:: Problem ::
Give the listing below again in full, exactly as written.

:: Material supplied ::

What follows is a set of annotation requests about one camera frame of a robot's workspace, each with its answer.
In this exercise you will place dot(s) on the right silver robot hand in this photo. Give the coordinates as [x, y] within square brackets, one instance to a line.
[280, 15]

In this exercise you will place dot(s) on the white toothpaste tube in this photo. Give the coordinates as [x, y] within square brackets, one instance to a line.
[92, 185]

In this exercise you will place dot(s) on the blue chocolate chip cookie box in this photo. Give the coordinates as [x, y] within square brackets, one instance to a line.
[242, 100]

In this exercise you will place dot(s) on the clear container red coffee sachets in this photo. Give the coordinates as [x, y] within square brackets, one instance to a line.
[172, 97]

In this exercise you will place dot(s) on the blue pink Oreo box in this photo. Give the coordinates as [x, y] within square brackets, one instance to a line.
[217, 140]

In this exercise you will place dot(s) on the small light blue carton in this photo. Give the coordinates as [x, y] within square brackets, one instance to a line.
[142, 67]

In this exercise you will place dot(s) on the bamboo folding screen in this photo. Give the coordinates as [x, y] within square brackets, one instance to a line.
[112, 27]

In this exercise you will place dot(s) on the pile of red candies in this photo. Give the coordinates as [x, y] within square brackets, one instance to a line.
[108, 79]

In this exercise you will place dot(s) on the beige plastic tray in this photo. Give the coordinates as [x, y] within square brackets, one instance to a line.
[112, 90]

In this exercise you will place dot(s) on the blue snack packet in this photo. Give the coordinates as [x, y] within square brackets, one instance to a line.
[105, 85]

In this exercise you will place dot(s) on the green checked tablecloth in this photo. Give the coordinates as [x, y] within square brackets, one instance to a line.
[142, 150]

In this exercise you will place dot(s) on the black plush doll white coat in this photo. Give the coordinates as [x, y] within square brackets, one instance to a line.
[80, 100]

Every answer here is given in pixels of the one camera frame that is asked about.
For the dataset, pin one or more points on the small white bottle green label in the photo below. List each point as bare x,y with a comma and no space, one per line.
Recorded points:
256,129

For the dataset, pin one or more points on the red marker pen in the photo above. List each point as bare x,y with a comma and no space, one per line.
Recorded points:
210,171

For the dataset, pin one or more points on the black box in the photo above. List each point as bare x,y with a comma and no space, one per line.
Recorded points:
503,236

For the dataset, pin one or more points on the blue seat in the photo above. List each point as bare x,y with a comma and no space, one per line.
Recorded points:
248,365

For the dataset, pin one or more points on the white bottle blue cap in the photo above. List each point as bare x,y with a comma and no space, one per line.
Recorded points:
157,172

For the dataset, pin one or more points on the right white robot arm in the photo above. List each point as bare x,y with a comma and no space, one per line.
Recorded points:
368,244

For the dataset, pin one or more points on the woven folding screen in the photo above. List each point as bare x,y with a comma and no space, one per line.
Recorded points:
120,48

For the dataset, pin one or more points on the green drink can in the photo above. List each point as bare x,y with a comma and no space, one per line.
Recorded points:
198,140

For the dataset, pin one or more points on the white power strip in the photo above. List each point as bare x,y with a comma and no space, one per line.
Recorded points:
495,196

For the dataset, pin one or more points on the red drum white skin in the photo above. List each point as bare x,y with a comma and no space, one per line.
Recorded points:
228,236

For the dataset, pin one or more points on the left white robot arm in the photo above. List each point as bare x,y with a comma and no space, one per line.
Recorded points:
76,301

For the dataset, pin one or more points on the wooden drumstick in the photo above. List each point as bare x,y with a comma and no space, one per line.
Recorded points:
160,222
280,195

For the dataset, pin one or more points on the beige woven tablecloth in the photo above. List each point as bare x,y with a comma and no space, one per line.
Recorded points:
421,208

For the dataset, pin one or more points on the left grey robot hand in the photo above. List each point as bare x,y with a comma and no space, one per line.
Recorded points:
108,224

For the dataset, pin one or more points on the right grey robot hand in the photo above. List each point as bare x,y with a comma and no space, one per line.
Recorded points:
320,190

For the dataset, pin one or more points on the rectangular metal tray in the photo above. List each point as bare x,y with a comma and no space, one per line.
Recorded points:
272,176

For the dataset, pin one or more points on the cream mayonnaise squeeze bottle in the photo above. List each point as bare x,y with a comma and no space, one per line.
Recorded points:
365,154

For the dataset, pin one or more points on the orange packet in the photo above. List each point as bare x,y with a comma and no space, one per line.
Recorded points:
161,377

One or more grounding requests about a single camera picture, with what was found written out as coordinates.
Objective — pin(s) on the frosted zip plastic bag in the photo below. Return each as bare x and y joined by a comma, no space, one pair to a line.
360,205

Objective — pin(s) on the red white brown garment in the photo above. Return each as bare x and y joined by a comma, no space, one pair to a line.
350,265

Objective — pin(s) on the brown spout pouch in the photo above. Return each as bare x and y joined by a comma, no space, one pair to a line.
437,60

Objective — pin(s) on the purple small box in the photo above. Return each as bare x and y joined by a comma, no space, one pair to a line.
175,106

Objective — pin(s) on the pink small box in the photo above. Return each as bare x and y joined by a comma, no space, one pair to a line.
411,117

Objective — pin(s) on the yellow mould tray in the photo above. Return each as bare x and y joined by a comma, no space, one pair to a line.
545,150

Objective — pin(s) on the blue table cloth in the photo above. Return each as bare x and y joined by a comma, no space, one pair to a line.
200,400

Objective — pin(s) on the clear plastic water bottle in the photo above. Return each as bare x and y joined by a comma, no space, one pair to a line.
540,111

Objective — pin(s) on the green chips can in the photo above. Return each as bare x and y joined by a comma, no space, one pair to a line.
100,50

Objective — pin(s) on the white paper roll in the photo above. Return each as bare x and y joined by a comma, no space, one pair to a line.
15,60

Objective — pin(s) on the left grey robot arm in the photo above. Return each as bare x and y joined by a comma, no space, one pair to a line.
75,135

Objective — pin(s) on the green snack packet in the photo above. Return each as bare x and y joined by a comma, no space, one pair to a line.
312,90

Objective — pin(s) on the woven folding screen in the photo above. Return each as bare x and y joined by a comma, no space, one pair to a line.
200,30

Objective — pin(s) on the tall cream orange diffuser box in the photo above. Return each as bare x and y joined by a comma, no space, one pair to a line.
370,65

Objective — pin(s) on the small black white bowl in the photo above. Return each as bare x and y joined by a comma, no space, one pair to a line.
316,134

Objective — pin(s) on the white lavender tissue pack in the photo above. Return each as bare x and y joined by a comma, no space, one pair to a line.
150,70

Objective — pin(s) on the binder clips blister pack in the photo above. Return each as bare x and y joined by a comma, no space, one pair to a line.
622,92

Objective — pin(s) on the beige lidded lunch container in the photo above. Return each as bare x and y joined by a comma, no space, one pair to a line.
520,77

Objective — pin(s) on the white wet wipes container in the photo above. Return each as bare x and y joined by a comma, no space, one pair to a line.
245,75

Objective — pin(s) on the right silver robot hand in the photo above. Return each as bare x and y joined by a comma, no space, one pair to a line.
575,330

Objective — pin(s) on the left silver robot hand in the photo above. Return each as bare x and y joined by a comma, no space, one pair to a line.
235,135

:: Answer below ::
What follows is a set of annotation requests about one camera frame of a robot's workspace, each with its answer.
In this exercise you will place dot(s) on the right silver robot hand in this photo. Give the coordinates as [x, y] within square brackets, one instance to a line.
[280, 15]

In this exercise you will place dot(s) on the white toothpaste tube in this photo. Give the coordinates as [x, y] within square brackets, one instance to a line.
[92, 185]

In this exercise you will place dot(s) on the blue chocolate chip cookie box in this photo. Give the coordinates as [x, y] within square brackets, one instance to a line.
[242, 100]

In this exercise you will place dot(s) on the clear container red coffee sachets in this photo. Give the coordinates as [x, y] within square brackets, one instance to a line.
[172, 97]

In this exercise you will place dot(s) on the blue pink Oreo box in this photo. Give the coordinates as [x, y] within square brackets, one instance to a line.
[217, 140]

In this exercise you will place dot(s) on the small light blue carton in this photo. Give the coordinates as [x, y] within square brackets, one instance to a line.
[142, 67]

In this exercise you will place dot(s) on the bamboo folding screen in this photo. Give the coordinates as [x, y] within square brackets, one instance to a line.
[112, 27]

In this exercise you will place dot(s) on the pile of red candies in this photo. Give the coordinates as [x, y] within square brackets, one instance to a line.
[108, 79]

In this exercise you will place dot(s) on the beige plastic tray in this photo. Give the coordinates as [x, y] within square brackets, one instance to a line.
[112, 90]

In this exercise you will place dot(s) on the blue snack packet in this photo. Give the coordinates as [x, y] within square brackets, one instance to a line.
[105, 85]

In this exercise you will place dot(s) on the green checked tablecloth in this photo. Give the coordinates as [x, y] within square brackets, one instance to a line.
[142, 150]

In this exercise you will place dot(s) on the black plush doll white coat in this photo. Give the coordinates as [x, y] within square brackets, one instance to a line.
[80, 100]

Every answer here is given in pixels of the one camera frame that is asked about.
For the dataset, pin one or more points on the small white bottle green label in the photo below. List each point as bare x,y with a comma and no space, one per line.
Recorded points:
256,129

For the dataset, pin one or more points on the red marker pen in the photo above. List each point as bare x,y with a comma and no space, one per line.
Recorded points:
210,171

For the dataset, pin one or more points on the black box in the photo above. List each point as bare x,y with a comma and no space, one per line.
Recorded points:
503,236

For the dataset, pin one or more points on the blue seat in the photo above. List each point as bare x,y with a comma and no space, one per line.
Recorded points:
248,365

For the dataset, pin one or more points on the white bottle blue cap in the photo above. List each point as bare x,y with a comma and no space, one per line.
Recorded points:
157,172

For the dataset, pin one or more points on the right white robot arm in the photo above. List each point as bare x,y with a comma and no space, one per line.
Recorded points:
368,244

For the dataset, pin one or more points on the woven folding screen in the photo above. List each point as bare x,y with a comma and no space, one per line.
Recorded points:
120,48

For the dataset, pin one or more points on the green drink can in the photo above. List each point as bare x,y with a comma and no space, one per line.
Recorded points:
198,140

For the dataset, pin one or more points on the white power strip in the photo above. List each point as bare x,y with a comma and no space, one per line.
Recorded points:
495,196

For the dataset, pin one or more points on the red drum white skin in the photo above. List each point as bare x,y with a comma and no space, one per line.
Recorded points:
228,236

For the dataset, pin one or more points on the left white robot arm in the photo above. List each point as bare x,y with a comma and no space, one per line.
Recorded points:
76,301

For the dataset, pin one or more points on the wooden drumstick in the photo above. List each point as bare x,y with a comma and no space, one per line.
Recorded points:
160,222
280,195

For the dataset, pin one or more points on the beige woven tablecloth in the photo above. List each point as bare x,y with a comma and no space, one per line.
Recorded points:
421,208

For the dataset, pin one or more points on the left grey robot hand in the photo above. List each point as bare x,y with a comma and no space, one per line.
Recorded points:
108,224

For the dataset, pin one or more points on the right grey robot hand in the photo above. List each point as bare x,y with a comma and no space, one per line.
Recorded points:
320,190

For the dataset, pin one or more points on the rectangular metal tray in the photo above. List each point as bare x,y with a comma and no space, one per line.
Recorded points:
272,176

For the dataset, pin one or more points on the cream mayonnaise squeeze bottle in the photo above. List each point as bare x,y with a comma and no space, one per line.
Recorded points:
365,154

For the dataset, pin one or more points on the orange packet in the photo above. List each point as bare x,y with a comma and no space, one per line.
Recorded points:
161,377

One or more grounding requests about a single camera picture, with what was found written out as coordinates.
Objective — pin(s) on the frosted zip plastic bag in the photo below. Return each as bare x and y joined by a comma, no space, one pair to a line.
360,205

Objective — pin(s) on the red white brown garment in the photo above. Return each as bare x and y joined by a comma, no space, one pair to a line.
350,265

Objective — pin(s) on the brown spout pouch in the photo above. Return each as bare x and y joined by a comma, no space, one pair to a line.
437,60

Objective — pin(s) on the purple small box in the photo above. Return each as bare x and y joined by a comma, no space, one pair to a line.
175,106

Objective — pin(s) on the pink small box in the photo above. Return each as bare x and y joined by a comma, no space, one pair to a line.
411,117

Objective — pin(s) on the yellow mould tray in the photo above. Return each as bare x and y joined by a comma, no space, one pair to a line.
545,150

Objective — pin(s) on the blue table cloth in the photo above. Return each as bare x and y joined by a comma, no space, one pair to a line.
200,400

Objective — pin(s) on the clear plastic water bottle in the photo above. Return each as bare x and y joined by a comma, no space, one pair to a line.
540,111

Objective — pin(s) on the green chips can in the photo above. Return each as bare x and y joined by a comma, no space, one pair to a line.
100,50

Objective — pin(s) on the white paper roll in the photo above. Return each as bare x and y joined by a comma, no space, one pair to a line.
15,60

Objective — pin(s) on the left grey robot arm in the photo above. Return each as bare x and y joined by a comma, no space, one pair to a line.
75,135

Objective — pin(s) on the green snack packet in the photo above. Return each as bare x and y joined by a comma, no space, one pair to a line.
312,90

Objective — pin(s) on the woven folding screen in the photo above. Return each as bare x and y joined by a comma, no space, one pair to a line.
200,30

Objective — pin(s) on the tall cream orange diffuser box in the photo above. Return each as bare x and y joined by a comma, no space, one pair to a line.
370,65

Objective — pin(s) on the small black white bowl in the photo above. Return each as bare x and y joined by a comma, no space, one pair to a line.
316,134

Objective — pin(s) on the white lavender tissue pack in the photo above. Return each as bare x and y joined by a comma, no space, one pair to a line.
150,70

Objective — pin(s) on the binder clips blister pack in the photo above. Return each as bare x and y joined by a comma, no space, one pair to a line.
622,92

Objective — pin(s) on the beige lidded lunch container in the photo above. Return each as bare x and y joined by a comma, no space, one pair to a line.
520,77

Objective — pin(s) on the white wet wipes container in the photo above. Return each as bare x and y joined by a comma, no space, one pair to a line.
245,75

Objective — pin(s) on the right silver robot hand in the photo above. Return each as bare x and y joined by a comma, no space, one pair to a line.
575,330

Objective — pin(s) on the left silver robot hand in the photo above. Return each as bare x and y joined by a comma, no space, one pair to a line.
235,135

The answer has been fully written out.